Afin de lutter contre la pollution par les plastiques, le Canada envisage d'interdire des dizaines de plastiques à usage unique dès 2021.

Le Premier ministre canadien Justin Trudeau a annoncé dans un discours qu'il envisageait avec son gouvernement d'éliminer progressivement plusieurs types de déchets plastiques, tels que les bouteilles d'eau, les sacs à usage unique, les couvercles de gobelet à café et les pailles.

Les législateurs canadiens s’inspireraient de la récente interdiction des plastiques de l’Union européenne, qui a été approuvée lors d’un vote écrasant en octobre dernier.

La directive, qui a été adoptée par 571 voix contre 53, interdit l’utilisation de la plupart des formes de pollution plastique les plus répandues, telles que les cotons-tiges, les assiettes et les couverts en plastique, les pailles et les agitateurs.

Les articles ont été sélectionnés pour l'interdiction, car ils peuvent facilement être remplacés par des matériaux biodégradables ou écologiques. Les matériaux qui ne peuvent pas être remplacés aussi facilement par les fabricants, tels que les filtres à cigarettes et les bouteilles en plastique, ont toujours été soumis à des délais serrés pour limiter leur consommation de plastique.

Selon un communiqué de presse publié par le bureau de Trudeau, moins de 10% du plastique utilisé au Canada est recyclé. Sans changement de cap, les Canadiens vont jeter environ 20 milliards de dollars de matières plastiques chaque année d'ici 2030.

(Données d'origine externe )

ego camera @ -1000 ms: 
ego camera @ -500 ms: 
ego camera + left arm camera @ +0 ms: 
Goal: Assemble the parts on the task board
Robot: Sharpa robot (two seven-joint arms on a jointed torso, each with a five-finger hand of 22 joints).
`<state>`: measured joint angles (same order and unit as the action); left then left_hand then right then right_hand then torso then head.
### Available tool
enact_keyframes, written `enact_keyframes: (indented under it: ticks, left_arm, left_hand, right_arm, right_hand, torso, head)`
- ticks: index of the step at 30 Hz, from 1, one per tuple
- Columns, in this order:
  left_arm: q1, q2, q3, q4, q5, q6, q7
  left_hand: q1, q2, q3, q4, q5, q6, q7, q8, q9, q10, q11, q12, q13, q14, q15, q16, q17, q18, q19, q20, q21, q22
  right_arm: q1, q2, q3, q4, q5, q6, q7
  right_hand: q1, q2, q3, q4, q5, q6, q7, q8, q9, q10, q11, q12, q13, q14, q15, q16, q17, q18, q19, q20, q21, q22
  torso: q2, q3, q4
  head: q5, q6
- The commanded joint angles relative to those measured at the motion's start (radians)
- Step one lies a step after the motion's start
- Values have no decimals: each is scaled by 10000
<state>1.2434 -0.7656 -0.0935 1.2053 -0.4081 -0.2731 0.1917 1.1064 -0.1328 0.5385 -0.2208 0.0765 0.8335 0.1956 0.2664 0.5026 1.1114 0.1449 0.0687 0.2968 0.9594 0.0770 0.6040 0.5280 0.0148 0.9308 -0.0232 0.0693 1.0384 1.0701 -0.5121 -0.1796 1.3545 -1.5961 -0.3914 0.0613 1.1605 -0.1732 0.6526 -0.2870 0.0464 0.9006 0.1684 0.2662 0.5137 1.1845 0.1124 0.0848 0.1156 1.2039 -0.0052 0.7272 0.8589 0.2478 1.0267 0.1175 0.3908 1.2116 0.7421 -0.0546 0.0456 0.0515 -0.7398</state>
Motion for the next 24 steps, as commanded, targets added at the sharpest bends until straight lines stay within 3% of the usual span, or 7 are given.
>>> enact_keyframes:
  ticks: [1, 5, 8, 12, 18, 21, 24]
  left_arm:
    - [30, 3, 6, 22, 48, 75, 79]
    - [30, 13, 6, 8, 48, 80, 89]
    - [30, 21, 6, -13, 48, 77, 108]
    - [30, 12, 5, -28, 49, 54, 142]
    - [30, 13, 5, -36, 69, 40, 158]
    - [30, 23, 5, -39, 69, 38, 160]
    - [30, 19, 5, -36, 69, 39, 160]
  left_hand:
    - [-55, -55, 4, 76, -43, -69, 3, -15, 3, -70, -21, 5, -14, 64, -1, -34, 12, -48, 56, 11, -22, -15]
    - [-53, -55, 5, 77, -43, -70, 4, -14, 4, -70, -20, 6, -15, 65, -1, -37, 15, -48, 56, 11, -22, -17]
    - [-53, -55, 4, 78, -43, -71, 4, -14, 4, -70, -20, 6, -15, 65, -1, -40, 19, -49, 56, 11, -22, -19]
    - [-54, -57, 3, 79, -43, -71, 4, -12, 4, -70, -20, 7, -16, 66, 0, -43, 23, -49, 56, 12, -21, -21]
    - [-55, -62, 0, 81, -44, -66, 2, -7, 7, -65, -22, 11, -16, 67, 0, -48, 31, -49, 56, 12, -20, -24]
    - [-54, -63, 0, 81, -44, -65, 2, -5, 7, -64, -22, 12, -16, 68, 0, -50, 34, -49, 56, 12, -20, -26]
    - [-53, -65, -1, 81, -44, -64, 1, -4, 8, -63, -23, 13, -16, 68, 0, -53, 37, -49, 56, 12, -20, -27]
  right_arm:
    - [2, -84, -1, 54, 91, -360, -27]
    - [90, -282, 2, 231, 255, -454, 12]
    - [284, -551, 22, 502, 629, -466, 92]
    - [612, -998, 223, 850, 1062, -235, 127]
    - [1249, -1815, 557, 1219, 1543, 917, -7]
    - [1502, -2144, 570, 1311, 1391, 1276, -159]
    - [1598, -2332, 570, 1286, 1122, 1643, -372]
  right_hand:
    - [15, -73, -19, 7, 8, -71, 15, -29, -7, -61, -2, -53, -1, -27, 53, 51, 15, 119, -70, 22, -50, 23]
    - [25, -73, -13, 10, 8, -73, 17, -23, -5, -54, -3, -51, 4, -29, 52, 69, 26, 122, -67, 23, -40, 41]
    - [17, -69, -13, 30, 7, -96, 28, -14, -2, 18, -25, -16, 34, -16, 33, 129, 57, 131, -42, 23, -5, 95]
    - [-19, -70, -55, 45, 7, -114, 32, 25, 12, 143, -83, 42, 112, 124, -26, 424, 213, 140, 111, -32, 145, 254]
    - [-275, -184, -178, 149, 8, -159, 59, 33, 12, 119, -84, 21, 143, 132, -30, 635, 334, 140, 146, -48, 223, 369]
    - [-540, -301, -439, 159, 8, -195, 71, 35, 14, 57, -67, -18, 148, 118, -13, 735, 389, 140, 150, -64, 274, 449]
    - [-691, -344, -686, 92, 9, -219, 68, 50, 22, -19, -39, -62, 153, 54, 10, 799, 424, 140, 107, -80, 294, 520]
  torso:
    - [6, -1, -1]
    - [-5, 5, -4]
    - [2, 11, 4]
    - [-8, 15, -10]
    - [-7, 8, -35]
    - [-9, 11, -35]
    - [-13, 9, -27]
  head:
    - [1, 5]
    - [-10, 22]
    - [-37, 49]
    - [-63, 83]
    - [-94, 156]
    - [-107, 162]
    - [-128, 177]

«Les Canadiens connaissent bien les effets de la pollution par le plastique et en ont assez de voir leurs plages, leurs parcs, leurs rues et leurs rivages jonchés de déchets de plastique», a déclaré Trudeau. «Nous avons la responsabilité de travailler avec nos partenaires pour réduire la pollution par le plastique, protéger l'environnement, créer des emplois et faire croître notre économie. Nous devons à nos enfants de garder l'environnement propre et sûr pour les générations à venir. »

Bien que l'interdiction en soit à ses débuts, Trudeau a déclaré que ses collègues législateurs et lui-même travailleraient avec les fabricants d'emballages et les entreprises afin d'assurer une transition en douceur vers des pratiques plus durables.